Drug War 

A taut police procedural, set in mainland China, that pits cops against drug gangsters

Opposing soldiers: drug-maker Choi (Louis Koo), left, and policeman Zhang (Sun Honglei)

Opposing soldiers: drug-maker Choi (Louis Koo), left, and policeman Zhang (Sun Honglei)

I have to give Drug War credit for a pretty catchy opening: In some Chinese city, a car careens out of control down a busy street, while its convulsing driver foams at the mouth. The car then drives into a restaurant. The driver slumps forward; near the gas pedal, a cell phone bleats unanswered.

The driver turns out to be Timmy Choi (Louis Koo), a high-volume meth-maker injured when his lab blew up. He lives and is soon confronted by Capt. Zhang (Sun Honglei), a cop who has been leading a team on a complex drug sting. Facing the death penalty for his crimes, Choi makes a deal with Zhang: He'll turn informer, and lead the cops to even bigger gangsters.

Drug War is Hong Kong action director Johnnie To's first film to be shot in mainland China, and is more a taut procedural than a high-octane shoot-'em-up. (Fear not: There are two big gun-play scenes amid the data-mining and stake-outs.) 

The film draws its tension from the uneasy alliance between Zhang and Choi, where each alpha dog must decide how much of his carefully constructed empire (drug sting and drug sales, respectively) can be immediately compromised in order to further his long-range goals. Initially, Zhang seems like a prototypical movie cop, stoic and deadpan. But in the two of the film's most entertaining scenes, he is obliged to impersonate two gangsters — one a braying clown nicknamed "HaHa" and the other a dead-eyed, twitchy drug addict.

Drug War has a neo-noir vibe, reminiscent of certain gloomy 1970s American procedurals. It takes place in a grimy mid-level city: Scenes shot at factories, docks and highway rest stops are only occasionally relieved by those in fancy hotel rooms, the domain of drug kingpins. And despite the intensity of its cat-and-mouse game, there's a certain resignation leading up to the inevitably chaotic outcome.

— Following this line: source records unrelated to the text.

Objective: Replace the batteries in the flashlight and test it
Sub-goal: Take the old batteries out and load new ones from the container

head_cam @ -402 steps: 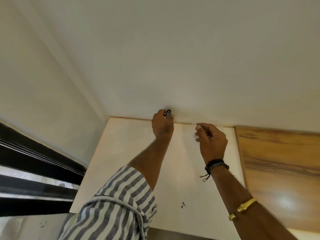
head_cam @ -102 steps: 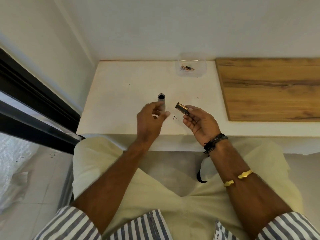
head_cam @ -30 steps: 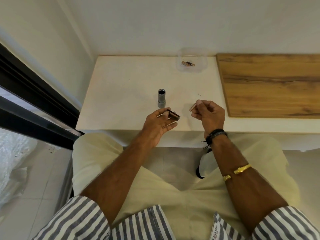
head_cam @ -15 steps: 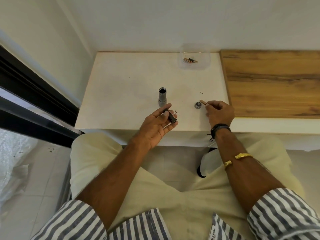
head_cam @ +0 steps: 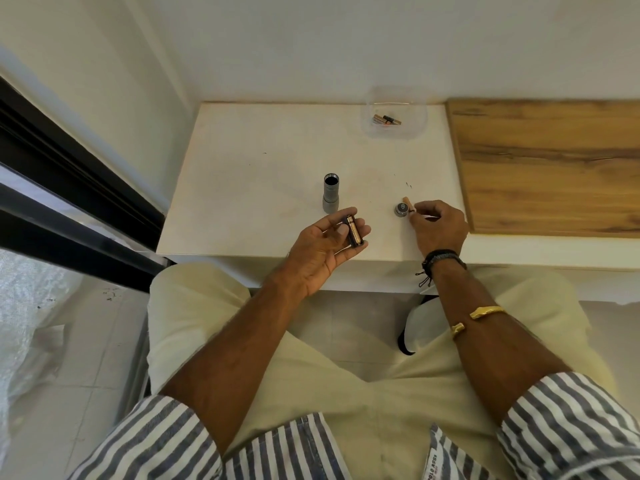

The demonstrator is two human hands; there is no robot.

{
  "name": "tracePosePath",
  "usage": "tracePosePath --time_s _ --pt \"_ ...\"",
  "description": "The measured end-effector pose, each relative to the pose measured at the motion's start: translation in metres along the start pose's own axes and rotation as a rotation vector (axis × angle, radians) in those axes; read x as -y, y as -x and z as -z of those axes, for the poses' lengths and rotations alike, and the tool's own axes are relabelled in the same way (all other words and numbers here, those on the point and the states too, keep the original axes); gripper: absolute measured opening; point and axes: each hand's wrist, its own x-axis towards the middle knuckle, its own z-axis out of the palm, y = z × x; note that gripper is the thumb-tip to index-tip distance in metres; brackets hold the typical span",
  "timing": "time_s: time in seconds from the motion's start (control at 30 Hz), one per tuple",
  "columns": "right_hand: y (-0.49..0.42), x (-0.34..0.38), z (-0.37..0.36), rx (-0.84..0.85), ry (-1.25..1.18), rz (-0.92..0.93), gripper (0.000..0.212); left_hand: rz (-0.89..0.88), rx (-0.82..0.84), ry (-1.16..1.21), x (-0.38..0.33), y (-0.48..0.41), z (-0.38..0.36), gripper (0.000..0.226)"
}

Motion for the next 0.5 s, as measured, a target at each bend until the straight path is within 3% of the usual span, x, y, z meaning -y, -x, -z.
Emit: tracePosePath --time_s 0.17,0.23,0.37,0.5 --pt "0.017 0.022 0.005 0.017 -0.218 -0.049 0.006 -0.108 -0.094 -0.163 0.002 0.0 -0.002 0.03" --pt "0.029 0.031 0.005 0.163 -0.282 -0.091 0.014 -0.154 -0.162 -0.28 0.003 -0.001 -0.005 0.029" --pt "0.056 0.041 0.001 0.518 -0.385 -0.242 0.006 -0.236 -0.255 -0.463 0.006 -0.002 -0.007 0.029" --pt "0.065 0.044 -0.001 0.612 -0.444 -0.353 0.013 -0.288 -0.238 -0.56 0.007 -0.002 -0.007 0.03"
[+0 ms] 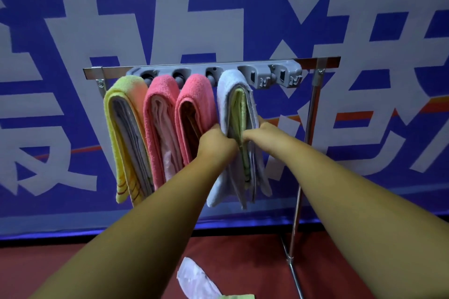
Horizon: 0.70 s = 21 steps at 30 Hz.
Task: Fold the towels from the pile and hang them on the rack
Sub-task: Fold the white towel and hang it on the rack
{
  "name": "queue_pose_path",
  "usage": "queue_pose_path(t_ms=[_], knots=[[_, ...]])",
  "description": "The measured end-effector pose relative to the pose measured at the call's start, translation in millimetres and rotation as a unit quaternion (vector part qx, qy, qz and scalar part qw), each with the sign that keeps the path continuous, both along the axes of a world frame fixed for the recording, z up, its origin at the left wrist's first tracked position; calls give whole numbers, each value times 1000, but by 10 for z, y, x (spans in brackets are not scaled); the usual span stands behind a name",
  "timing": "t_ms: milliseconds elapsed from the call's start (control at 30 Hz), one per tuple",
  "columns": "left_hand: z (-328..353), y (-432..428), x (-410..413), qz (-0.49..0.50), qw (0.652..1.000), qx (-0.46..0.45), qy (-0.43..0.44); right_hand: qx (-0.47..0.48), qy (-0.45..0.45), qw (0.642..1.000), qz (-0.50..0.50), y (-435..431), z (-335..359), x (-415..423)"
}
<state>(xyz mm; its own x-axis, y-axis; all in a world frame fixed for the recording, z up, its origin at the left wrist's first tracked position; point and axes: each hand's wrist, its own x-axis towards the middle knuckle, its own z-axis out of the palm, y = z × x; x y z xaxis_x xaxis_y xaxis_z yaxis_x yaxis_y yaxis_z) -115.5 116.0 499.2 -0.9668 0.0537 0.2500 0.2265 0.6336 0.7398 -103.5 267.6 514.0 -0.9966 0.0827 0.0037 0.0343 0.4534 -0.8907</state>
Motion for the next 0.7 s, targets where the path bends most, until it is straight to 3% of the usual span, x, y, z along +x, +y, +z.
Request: queue_pose_path(t_ms=[133,267,467,700], knots=[[-175,-51,-29,-43,993,69,-86,-78,-10,997,25,-19,-146,-58],[-313,-148,-80,-14,996,28,-87,-150,47,988,-11,-91,-244,-134],[-365,-231,21,113,990,-83,8,-59,98,991,-73,-79,-272,-185],[-551,-101,96,81,985,-151,32,23,119,988,-96,-78,-312,-17]])
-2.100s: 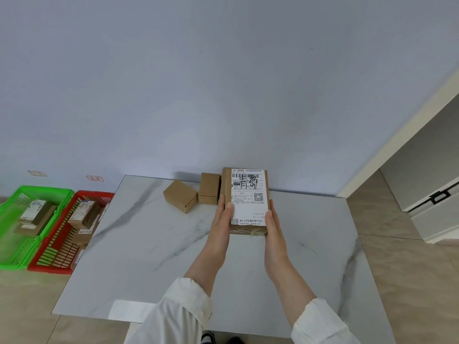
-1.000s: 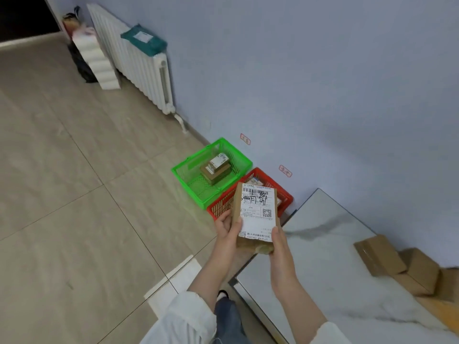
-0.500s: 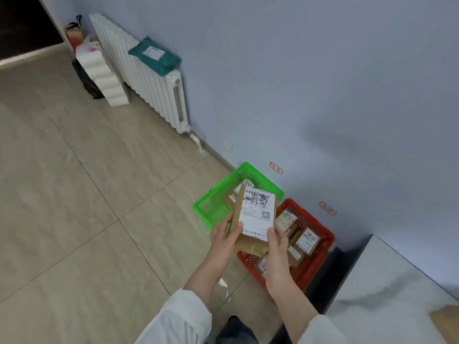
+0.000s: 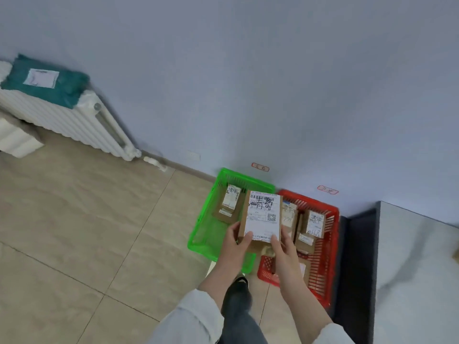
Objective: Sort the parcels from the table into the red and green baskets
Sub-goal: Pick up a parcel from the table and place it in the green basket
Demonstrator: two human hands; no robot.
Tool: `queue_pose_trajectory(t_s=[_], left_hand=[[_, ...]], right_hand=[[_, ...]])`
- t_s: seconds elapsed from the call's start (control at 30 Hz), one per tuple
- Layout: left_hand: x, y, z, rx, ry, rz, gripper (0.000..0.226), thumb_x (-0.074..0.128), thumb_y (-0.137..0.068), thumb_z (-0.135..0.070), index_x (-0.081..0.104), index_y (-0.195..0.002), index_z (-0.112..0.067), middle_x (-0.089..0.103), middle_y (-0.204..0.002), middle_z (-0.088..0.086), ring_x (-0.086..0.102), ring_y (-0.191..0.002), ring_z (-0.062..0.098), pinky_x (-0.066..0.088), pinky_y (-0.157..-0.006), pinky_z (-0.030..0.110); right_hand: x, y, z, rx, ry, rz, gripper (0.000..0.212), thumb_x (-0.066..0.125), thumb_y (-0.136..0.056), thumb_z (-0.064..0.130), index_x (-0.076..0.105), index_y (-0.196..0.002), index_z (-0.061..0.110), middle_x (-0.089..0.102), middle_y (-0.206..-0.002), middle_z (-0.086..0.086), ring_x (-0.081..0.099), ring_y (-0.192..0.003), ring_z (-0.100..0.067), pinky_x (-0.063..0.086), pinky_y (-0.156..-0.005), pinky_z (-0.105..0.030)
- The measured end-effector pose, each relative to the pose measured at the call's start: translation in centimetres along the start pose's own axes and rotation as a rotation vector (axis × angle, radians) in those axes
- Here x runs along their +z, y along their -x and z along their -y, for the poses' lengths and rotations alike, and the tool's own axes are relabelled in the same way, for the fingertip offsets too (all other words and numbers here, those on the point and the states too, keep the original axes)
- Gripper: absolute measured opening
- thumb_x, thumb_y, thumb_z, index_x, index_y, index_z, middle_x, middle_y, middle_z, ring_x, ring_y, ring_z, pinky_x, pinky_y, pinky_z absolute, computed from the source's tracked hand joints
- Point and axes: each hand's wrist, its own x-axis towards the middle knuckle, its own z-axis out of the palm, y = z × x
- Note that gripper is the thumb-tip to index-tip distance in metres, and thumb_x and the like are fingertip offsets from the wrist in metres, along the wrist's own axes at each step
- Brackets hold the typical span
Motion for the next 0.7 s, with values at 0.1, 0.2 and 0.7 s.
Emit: queue_pose_trajectory(t_s=[0.1, 0.2, 0.7], left_hand=[[-0.2, -4.2, 0.0, -0.041, -0.028, 0.035, 0.042, 0.054, -0.093, -0.007, 0.038, -0.131, -0.009, 0.054, -0.123, 0.005, 0.052, -0.109, 0.015, 0.044, -0.073, 0.01], [-0.3, -10.2, 1.6, -0.055, -0.112, 0.05, 0.043, 0.054, -0.093, -0.008, 0.039, -0.132, -0.012, 0.052, -0.122, 0.001, 0.05, -0.108, 0.012, 0.042, -0.075, 0.008], [2.1, -43.0, 24.6, -0.028, -0.332, 0.08, 0.049, 0.053, -0.094, -0.026, 0.037, -0.141, -0.024, 0.048, -0.131, -0.015, 0.045, -0.118, 0.003, 0.034, -0.101, 0.02]], right_hand=[[1.5, -4.0, -1.0, 0.058, -0.023, -0.021, 0.052, 0.05, -0.096, 0.022, 0.033, -0.144, 0.016, 0.047, -0.134, 0.0, 0.046, -0.119, -0.015, 0.037, -0.097, -0.03], [3.4, -9.2, -3.4, 0.091, -0.001, -0.054, 0.047, 0.05, -0.095, 0.017, 0.034, -0.139, 0.011, 0.05, -0.131, -0.004, 0.048, -0.113, -0.016, 0.039, -0.092, -0.029], [11.9, -39.1, -30.2, 0.061, 0.112, -0.432, 0.049, 0.04, -0.098, 0.018, 0.029, -0.146, 0.013, 0.034, -0.15, -0.006, 0.033, -0.138, -0.02, 0.027, -0.111, -0.032]])
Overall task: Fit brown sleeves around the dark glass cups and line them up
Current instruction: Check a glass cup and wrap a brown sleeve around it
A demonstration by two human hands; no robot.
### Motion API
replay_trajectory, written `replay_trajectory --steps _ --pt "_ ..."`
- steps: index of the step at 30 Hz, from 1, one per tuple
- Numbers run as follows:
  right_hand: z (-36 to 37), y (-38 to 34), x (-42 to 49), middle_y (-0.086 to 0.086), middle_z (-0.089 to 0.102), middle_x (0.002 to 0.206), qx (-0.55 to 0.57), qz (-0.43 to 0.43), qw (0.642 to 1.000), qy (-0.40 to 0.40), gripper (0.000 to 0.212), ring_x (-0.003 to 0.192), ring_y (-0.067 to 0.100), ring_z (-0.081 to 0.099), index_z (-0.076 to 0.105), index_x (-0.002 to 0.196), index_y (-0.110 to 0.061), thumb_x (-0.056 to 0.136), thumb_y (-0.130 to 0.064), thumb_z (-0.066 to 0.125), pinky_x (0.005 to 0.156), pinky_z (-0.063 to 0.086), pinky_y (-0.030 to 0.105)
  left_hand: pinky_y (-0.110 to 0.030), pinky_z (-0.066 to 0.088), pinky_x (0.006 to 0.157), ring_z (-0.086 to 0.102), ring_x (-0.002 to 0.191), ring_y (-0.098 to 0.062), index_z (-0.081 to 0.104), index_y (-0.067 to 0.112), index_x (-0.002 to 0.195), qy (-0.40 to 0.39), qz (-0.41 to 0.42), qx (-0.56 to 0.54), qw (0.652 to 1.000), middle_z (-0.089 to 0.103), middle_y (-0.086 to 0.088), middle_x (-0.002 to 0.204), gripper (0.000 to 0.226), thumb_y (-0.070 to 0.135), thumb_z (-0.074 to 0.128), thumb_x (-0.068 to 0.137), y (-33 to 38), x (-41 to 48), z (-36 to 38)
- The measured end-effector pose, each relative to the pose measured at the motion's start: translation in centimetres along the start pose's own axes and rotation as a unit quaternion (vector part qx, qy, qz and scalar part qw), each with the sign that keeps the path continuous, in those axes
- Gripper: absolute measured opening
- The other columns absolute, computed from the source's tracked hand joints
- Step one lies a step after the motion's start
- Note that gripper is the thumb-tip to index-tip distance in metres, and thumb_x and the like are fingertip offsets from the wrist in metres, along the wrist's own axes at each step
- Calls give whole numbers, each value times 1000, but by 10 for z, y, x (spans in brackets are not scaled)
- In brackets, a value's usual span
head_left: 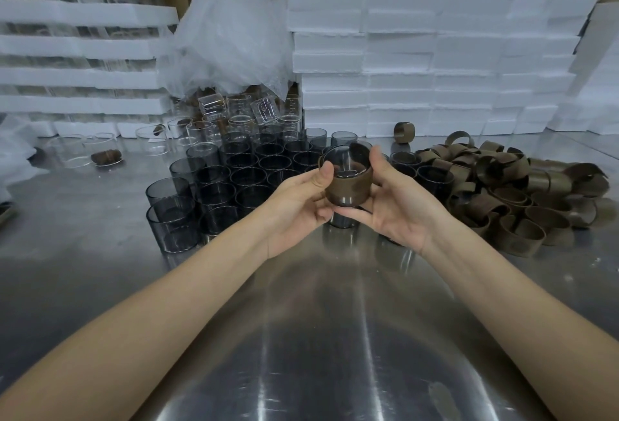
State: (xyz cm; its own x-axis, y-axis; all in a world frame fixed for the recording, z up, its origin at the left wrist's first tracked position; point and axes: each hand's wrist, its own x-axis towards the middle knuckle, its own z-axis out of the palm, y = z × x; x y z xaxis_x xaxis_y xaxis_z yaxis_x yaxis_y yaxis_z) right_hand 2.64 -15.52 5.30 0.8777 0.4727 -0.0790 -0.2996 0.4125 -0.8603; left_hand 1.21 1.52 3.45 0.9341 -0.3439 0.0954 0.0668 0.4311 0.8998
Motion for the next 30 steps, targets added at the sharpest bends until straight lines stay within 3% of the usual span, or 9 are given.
replay_trajectory --steps 8,16,22,24,27,30 --pt "1 1 0 15 70 115 15 8 1000 5 62 104 29 69 63 119 -7 71 -45 66 81 60 42 -15 40 48 49 65 -9 78 13 97 21 -10 -35 999 68 -6 93 69 47 94 39 -3 2 3" --pt "2 2 1 16 69 117 33 5 999 -12 64 105 28 68 60 124 -6 72 -44 65 79 60 41 -13 40 48 53 61 -4 79 15 95 18 -3 -35 999 71 -4 93 65 50 91 42 -5 3 -2" --pt "0 -5 -3 11 66 125 -95 -57 992 -55 48 118 22 62 59 128 -12 90 -42 56 92 55 37 -12 42 52 55 65 -3 80 18 93 33 36 -26 998 73 0 94 52 52 80 53 -2 0 -1" --pt "-2 -4 -3 5 64 128 -185 -106 976 -44 51 120 17 60 54 134 -17 90 -41 58 97 52 35 -14 46 57 59 77 -8 80 17 95 60 48 -24 997 73 -3 98 51 51 75 57 7 1 -1" --pt "0 1 -6 -12 64 122 -327 -171 928 -45 56 116 4 59 49 133 -40 83 -41 71 94 50 25 -25 57 78 67 103 -19 64 12 126 89 52 93 990 72 -6 115 61 39 70 71 20 -3 -5" --pt "4 8 -8 -19 58 121 -523 -239 817 -41 59 114 -6 53 49 130 -48 78 -37 74 99 44 21 -26 56 86 68 106 -16 57 15 133 48 57 209 975 72 -4 115 64 29 72 72 22 -10 -2"
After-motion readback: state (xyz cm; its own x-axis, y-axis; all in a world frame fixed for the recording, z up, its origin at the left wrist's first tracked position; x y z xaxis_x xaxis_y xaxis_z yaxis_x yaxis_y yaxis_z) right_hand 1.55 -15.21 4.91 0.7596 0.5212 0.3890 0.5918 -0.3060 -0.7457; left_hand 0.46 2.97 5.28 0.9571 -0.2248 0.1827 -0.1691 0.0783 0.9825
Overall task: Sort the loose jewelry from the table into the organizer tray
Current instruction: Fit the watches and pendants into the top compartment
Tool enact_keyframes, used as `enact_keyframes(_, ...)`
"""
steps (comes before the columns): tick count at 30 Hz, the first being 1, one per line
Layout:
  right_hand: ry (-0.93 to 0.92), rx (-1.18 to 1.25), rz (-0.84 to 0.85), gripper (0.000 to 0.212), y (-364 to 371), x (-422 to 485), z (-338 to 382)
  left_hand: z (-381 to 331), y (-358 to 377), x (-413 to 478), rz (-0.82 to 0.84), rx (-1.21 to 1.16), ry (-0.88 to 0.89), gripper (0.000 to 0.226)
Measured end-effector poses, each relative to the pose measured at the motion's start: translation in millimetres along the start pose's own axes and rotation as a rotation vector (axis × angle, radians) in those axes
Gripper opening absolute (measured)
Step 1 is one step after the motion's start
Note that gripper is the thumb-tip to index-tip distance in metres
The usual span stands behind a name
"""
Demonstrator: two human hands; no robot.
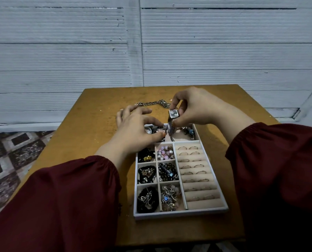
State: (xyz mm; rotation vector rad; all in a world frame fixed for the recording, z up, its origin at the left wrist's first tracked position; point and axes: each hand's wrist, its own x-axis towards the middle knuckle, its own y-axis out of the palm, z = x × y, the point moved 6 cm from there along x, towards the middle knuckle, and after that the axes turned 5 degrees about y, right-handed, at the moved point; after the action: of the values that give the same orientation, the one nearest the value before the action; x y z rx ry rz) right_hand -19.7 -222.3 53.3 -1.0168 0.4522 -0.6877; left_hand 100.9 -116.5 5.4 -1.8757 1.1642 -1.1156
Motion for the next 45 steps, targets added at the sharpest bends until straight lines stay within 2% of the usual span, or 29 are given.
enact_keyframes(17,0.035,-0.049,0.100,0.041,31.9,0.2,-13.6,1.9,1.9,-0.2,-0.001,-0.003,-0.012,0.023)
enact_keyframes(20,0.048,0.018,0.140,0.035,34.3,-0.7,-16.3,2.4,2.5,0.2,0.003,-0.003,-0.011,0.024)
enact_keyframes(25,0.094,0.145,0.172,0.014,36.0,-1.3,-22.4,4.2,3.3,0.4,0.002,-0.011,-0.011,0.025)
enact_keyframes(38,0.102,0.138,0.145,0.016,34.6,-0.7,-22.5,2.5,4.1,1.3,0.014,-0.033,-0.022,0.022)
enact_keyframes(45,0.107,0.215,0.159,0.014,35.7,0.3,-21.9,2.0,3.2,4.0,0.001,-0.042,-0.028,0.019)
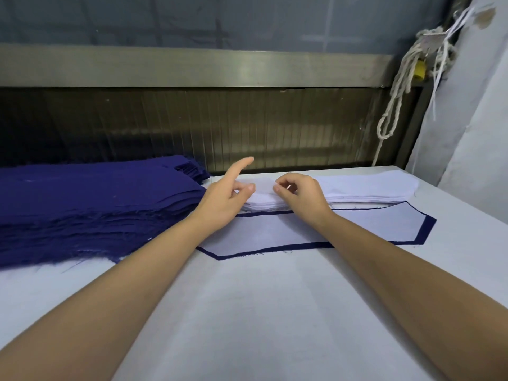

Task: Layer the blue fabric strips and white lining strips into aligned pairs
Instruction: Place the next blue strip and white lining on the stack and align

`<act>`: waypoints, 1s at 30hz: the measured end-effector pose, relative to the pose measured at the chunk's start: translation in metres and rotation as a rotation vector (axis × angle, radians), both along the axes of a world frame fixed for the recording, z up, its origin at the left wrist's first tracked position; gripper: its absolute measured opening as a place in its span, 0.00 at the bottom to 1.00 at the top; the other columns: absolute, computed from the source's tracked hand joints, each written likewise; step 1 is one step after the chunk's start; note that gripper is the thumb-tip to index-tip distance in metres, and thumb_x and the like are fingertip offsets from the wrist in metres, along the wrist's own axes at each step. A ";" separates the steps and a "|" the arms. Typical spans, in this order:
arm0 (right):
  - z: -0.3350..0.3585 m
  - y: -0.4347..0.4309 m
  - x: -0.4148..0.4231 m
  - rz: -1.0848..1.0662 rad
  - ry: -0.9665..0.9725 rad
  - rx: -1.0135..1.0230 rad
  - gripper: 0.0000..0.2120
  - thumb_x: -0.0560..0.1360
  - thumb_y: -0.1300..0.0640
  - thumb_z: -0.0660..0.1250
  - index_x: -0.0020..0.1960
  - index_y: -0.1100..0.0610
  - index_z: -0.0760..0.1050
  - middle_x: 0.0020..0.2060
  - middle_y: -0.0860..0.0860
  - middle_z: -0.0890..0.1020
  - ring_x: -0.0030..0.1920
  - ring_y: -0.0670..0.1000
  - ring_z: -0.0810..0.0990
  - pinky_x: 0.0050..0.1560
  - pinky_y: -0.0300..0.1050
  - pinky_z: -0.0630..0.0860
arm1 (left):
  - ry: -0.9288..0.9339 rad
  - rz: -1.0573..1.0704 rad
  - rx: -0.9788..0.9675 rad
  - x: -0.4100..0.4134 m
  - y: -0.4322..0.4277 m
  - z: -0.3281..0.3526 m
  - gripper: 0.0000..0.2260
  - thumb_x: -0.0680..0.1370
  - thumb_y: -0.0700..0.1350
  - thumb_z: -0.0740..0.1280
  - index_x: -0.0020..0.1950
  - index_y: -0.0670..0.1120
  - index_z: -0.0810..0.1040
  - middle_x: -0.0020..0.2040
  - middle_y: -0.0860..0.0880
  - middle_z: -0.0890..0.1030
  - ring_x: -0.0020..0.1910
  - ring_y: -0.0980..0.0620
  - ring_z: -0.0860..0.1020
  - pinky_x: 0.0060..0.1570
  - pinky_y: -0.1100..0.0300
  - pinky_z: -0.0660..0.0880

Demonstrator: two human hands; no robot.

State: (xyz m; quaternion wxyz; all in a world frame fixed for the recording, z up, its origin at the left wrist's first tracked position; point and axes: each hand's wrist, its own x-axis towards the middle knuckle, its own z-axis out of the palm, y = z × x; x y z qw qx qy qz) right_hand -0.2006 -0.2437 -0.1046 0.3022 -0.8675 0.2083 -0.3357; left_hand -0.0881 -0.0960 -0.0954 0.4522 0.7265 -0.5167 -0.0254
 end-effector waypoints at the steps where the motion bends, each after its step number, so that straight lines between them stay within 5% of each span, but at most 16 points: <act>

Whether appeasing the Chinese censors or not, the opposing sides throughout are clear: The mainland cops are dogged, often interchangeable, warriors for law and order, whereas the criminals are capitalist vulgarians from Hong Kong, many sporting bizarre behavioral tics or physical deformities. (After his accident, Choi's face appears to be literally rotting with corruption.) 

Yet there's something to be noted about the film's more cynical conclusion, which delivers the eternal, but seemingly unlearnable, lessons of the drug war: A life of crime is apt to be a short one; in the execution of justice, collateral damage can be uncontrollable; and when one gangster goes down, another is sure to fill in the void.